Ben melayangkan tinjunya. Tubuh renta itu rebah. Laki-laki yang gagal puaskan hasratnya, berlari meninggalkan keduanya.
***
Salah satu dari lima pemuda, memaksa masuk. Manusia renta terdorong. Perutnya terbentur meja kayu. Beberapa ramuan tumpah, menimbulkan bau menyengat, seperti bau darah. Anyir.
“Kalian telah menyakitiku.”
“Itu lebih baik dari pada menculik seorang gadis.”
“Perbuatanmu lebih menjijikkan.”
“Aku bisa melaporkanmu pada polisi.”
“Andai kemarin aku tidak menyelamatkan kalian, pastilah kalian sudah mati!”
Mei ditemukan terbaring di atas ranjang bambu, berselimut kain coklat tua. Tubuh gadis itu membiru. Jemari kakinya bergerak-gerak. Ben menggendongnya, membawa tubuh berlumur ramuan, pergi dari gubuk manusia renta.
“Temanmu sudah mati! Yang kau bawa adalah anakku!”
“Hentikan ocehanmu itu, nenek tua!”
“Jika kalian keluar dari tempat ini, binasalah!”
Ben tidak peduli. Kakinya terus melangkah memasuki hutan. Pikirnya, ia bisa kembali bermain-main dengan perempuan yang digendongnya itu.
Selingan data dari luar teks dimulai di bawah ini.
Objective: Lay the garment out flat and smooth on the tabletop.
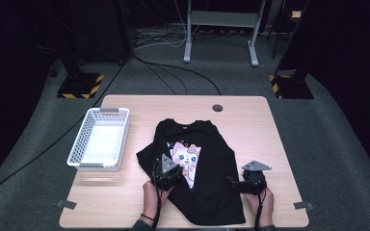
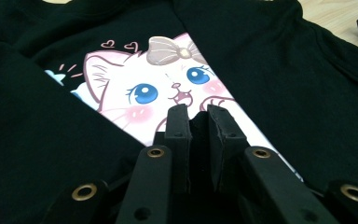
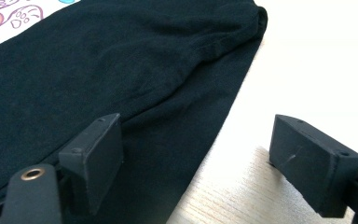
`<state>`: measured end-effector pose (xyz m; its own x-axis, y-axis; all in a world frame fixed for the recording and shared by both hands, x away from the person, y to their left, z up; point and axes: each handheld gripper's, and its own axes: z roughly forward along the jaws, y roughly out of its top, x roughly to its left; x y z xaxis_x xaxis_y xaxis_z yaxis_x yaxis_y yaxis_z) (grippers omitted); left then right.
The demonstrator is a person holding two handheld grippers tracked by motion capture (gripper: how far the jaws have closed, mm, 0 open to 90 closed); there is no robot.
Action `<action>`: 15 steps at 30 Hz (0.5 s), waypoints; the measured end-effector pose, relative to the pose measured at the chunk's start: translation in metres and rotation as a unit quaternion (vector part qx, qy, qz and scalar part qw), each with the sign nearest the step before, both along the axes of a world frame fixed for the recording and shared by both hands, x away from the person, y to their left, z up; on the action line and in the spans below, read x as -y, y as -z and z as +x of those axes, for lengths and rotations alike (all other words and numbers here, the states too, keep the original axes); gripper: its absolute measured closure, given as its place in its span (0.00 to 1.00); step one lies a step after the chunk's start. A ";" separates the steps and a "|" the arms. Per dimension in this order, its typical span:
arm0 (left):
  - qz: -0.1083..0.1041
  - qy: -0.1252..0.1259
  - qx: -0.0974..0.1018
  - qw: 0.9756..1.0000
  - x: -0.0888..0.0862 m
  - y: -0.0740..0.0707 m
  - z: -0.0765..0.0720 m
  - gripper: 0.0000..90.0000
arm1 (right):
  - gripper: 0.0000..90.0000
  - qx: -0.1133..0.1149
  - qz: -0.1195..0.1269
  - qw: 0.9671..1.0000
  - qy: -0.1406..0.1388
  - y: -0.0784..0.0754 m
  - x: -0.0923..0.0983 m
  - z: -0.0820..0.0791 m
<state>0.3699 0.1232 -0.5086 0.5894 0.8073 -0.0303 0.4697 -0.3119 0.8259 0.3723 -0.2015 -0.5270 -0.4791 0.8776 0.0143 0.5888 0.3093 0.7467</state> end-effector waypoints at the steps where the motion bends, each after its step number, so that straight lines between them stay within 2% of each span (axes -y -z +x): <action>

Perempuan yang selama ini telah menjadi kekasihnya, juga yang menolak cumbunya di malam bulan purnama.
Diletakkannya tubuh berbalut kain coklat tua itu di bawah pohon. Ben kemudian sibuk menggaruk. Tubuhnya menjadi gatal sejak meninggalkan gubuk manusia renta. Ia mendapati semut dan beberapa ekor belatung pada lengannya.
“Jay, tolong ambilkan bedak gatal pada ranselku!”
Tak ada jawaban.
“Jay!”
Masih sama.
Ben membalikkan badannya. Tak ada siapa-siapa. Tak ada teman-teman yang seharusnya mengikutinya. “Ah, teman-teman sialan!”
Diulurkan kedua tangannya pada pinggang Mei. Hendak digendongnya perempuan itu.
“Tidak mungkin! Ini tidak mungkin!”
Ben terkesiap.
Sekujur tubuh perempuan itu dipenuhi semut dan belatung. Wajahnya penuh lobang, tempat kawanan kalajengking bersarang. Kulitnya mengelupas, keluarkan bau busuk. Tiba-tiba bibir perempuan yang pernah dicumbunya itu menyunggingkan senyum.
“Kau benar-benar sudah mati, Mei…Kau sudah mati!”
Laki-laki itu berlari, menghindari mati.
“Hanya dia yang bisa melalukan maut dariku.”
Ben kembali mencari manusia renta. Harapnya ada di sana. Namun sia-sia. Gubuk itu tak akan pernah ia dapati kembali.
Dalam larinya, ia terjatuh. Kakinya terantuk. Batok kelapa melayang-layang di depannya. Tertawa-tawa. Diambilnya bongkahan batu. Dilemparkannya ke arah batok kelapa.
Boneka bambu berkepala batok kelapa semakin mendekat, memukul-mukul kepala Ben. Laki-laki itu merangkak dengan luka pada kepalanya. Dilihatnya beberapa boneka bambu melayang-layang. Ben menelan ludah. Boneka-boneka bambu itu berkepala teman-temannya.